On Tue, 3 May 2011 23:41:48 +0100, "brass monkey" wrote:
"Roger Mills" wrote in message
...
On 03/05/2011 21:08, John Williamson wrote:
Roger Mills wrote:
See the whole thing illustrated rather cleverly in Dan Snow's video,
to be screened on TV this evening - and available he
http://www.yestofairervotes.org/page...03DanSnowEmail
Doesn't match my experience of such things. Beer or coffee? Okay, which
pub/ coffeshop? But that's not really relevant to Parliament.
It was just an illustration of choosing between alternatives - and is
equally applicable to drinking venues and parliamentary candidates.
When there were just 2 venues/candidates - no problem, simple majority
sorts it.
But when there are multiple options/candidates, this doesn't work. In the
FPTP illustration, the coffee shop won even though more people wanted to
go *a* (though not the same) pub.
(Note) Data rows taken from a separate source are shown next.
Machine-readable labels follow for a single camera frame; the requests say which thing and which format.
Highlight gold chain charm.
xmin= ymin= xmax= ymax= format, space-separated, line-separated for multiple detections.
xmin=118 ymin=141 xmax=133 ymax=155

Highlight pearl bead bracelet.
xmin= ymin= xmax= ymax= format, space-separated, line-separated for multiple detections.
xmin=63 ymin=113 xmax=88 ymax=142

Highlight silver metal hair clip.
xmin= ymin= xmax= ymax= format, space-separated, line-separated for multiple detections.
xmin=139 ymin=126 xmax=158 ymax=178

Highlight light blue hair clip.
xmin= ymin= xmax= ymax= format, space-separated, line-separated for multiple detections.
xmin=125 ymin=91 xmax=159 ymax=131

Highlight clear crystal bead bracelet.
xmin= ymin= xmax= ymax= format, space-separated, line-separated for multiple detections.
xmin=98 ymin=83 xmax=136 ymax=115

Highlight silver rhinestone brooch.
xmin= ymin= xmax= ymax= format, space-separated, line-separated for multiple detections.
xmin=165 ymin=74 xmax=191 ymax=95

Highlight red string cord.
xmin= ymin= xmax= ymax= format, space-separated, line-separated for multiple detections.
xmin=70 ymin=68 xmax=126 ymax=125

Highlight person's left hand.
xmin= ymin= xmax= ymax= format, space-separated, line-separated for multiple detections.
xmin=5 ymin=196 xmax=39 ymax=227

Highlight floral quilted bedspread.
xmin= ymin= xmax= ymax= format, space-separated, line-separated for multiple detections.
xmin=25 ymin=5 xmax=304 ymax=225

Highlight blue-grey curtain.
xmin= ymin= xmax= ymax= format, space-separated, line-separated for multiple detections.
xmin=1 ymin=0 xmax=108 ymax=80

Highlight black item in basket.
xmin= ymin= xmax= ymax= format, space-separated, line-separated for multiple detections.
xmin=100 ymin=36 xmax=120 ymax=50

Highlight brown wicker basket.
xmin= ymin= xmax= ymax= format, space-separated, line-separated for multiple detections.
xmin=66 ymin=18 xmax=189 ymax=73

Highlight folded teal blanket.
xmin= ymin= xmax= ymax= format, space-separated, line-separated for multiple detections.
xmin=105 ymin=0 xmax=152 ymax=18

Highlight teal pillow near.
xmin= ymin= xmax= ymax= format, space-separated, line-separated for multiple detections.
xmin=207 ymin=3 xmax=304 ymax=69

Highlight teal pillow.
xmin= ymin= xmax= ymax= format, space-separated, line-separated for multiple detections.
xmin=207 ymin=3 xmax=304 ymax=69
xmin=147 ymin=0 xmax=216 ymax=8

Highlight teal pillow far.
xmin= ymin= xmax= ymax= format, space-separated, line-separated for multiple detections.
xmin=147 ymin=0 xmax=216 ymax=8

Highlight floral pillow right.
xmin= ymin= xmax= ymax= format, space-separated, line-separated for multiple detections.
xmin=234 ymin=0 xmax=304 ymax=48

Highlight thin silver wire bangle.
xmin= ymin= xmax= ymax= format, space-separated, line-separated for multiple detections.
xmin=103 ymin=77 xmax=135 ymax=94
When they applied some sort of AV (I
didn't quite understand the methodology) they ended up going to a pub that
everyone was happy with.
But didn't they move the goalposts?
3 pubs were involved and only 1 coffee shop.
So, to defeat the coffee bods, the drinkers got together and decided that
ANY pub was better than coffee.
A really crap example, IMHO.
In any event, however the government is decided, Joe public will be crapped
upon, guaranteed.
Maybe a blindfold and a pin?
To many people the general election could be 3 "pubs" and a "coffee
shop" if there are several popular candidates.